BRIEF OVERVIEW OF THE WAIAHOLE LITIGATION


The Waiahole case arose from the efforts of small family farmers and Native Hawaiians, led by citizen groups Hakipu`u `Ohana, Ka Lahui Hawai`i, Kahalu`u Neighborhood Board, Makawai Stream Restoration Alliance and a coalition of supporters (collectively the “Windward Parties”), to restore streams originally diverted by Central O`ahu sugar plantations.  O`ahu Sugar’s 1993 announcement of its closure in 1995 sparked a monumental legal battle over the diverted water — in the words of the Hawai`i Supreme Court, a case of “unprecedented size, duration, and complexity.”  The Windward Parties sought to return diverted flows to the streams to restore native stream life, such as `o`opu, `öpae and hïhïwai; protect traditional and customary Native Hawaiian practices; support the productivity of the Kane`ohe Bay estuary; and preserve traditional small family farming, including taro cultivation.  But large scale agricultural and development interests, including Campbell Estate, Robinson Estate, Kamehameha Schools, Dole/Castle & Cooke, and others, joined by the State, pushed to continue the flow of Windward water to leeward lands to subsidize golf course irrigation, short-term corporate agriculture, and housing development. 


After seven months of administrative hearings, the Water Commission issued its first decision in 1997, which both the Windward and Leeward parties appealed to the Hawai`i Supreme Court.  The Windward Parties argued that not enough water had been restored to the streams, while Leeward interests complained that too much water had been returned.  In August 2000, the Hawai`i Supreme Court issued a landmark decision in the first appeal.  Although the Court acknowledged the Commission’s efforts at stream restoration, it vacated the Commission’s decision and sent the case back to the Commission. 


After holding more hearings, the Commission issued a second decision in December 2001, which the Windward Parties again appealed.  The Court ruled that much of the decision failed to comply with the State Water Code and public trust principles, and the Commission had failed to make sufficient findings, based on evidence in the record, to support its various rulings.  It ordered the Commission to reconsider the amount of water the Windward streams need to support native stream life and community uses, vacated permits the Commission had issued to Leeward interests, and ordered the Commission to make a new decision on the permits that followed from the evidence. 


Yesterday’s decision again divided the water between Windward streams and Leeward users.  Out of an annual average flow in the ditch system of 27 mgd, 12 mgd was split between 4 different Windward streams:  Waiahole, Waianu, Waikane and Kahana.  12.57 mgd was permitted for immediate offstream use in Leeward O`ahu.  The remaining flow (2.43 mgd) was temporarily restored to the streams, but is available for future agricultural or other off-stream uses. 
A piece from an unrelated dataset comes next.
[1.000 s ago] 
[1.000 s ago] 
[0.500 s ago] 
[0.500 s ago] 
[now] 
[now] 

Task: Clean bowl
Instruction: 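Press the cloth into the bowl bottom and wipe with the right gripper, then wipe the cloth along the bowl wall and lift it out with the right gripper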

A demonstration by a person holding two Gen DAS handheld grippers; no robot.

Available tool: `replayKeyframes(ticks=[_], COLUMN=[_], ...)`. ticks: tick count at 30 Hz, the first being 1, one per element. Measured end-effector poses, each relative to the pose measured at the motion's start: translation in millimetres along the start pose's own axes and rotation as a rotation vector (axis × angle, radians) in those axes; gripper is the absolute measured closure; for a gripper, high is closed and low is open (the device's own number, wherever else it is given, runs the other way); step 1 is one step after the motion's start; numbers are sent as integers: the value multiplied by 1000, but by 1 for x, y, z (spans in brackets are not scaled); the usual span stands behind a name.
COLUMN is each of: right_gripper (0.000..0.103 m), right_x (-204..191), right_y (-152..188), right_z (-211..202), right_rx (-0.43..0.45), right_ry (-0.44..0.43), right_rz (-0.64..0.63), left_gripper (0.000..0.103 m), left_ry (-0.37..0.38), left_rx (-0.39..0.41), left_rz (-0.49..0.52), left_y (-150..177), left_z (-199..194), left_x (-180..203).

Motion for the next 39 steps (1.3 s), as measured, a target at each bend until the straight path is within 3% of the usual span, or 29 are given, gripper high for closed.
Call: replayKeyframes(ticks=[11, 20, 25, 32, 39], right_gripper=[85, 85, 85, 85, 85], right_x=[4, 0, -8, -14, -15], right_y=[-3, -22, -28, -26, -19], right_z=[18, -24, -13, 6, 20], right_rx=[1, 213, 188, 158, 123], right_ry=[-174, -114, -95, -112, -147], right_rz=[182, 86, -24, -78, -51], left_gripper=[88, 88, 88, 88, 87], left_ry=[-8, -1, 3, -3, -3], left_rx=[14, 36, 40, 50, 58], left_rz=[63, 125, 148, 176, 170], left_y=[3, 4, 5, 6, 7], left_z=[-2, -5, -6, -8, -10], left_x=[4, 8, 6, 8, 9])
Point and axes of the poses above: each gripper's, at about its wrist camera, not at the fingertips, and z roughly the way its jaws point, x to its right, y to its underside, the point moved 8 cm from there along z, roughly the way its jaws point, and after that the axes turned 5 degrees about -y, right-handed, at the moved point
This decision is notable not just because the Commission again gave more water to Leeward users than it restored to Windward streams, but also because it essentially rehashed the Commission’s 2001 decision.  The majority granted a water use permit to every applicant that sought one, including over 2 mgd to the operator of the Waiahole Ditch (Agribusiness Development Corporation) for waste that leaks out of the system, and almost 1 mgd to PMI, a defunct golf course whose club house was torn down, whose own executive conceded that “[t]he area isn’t suitable for a golf course” and who hasn’t used water from the Waiahole ditch for nearly two years.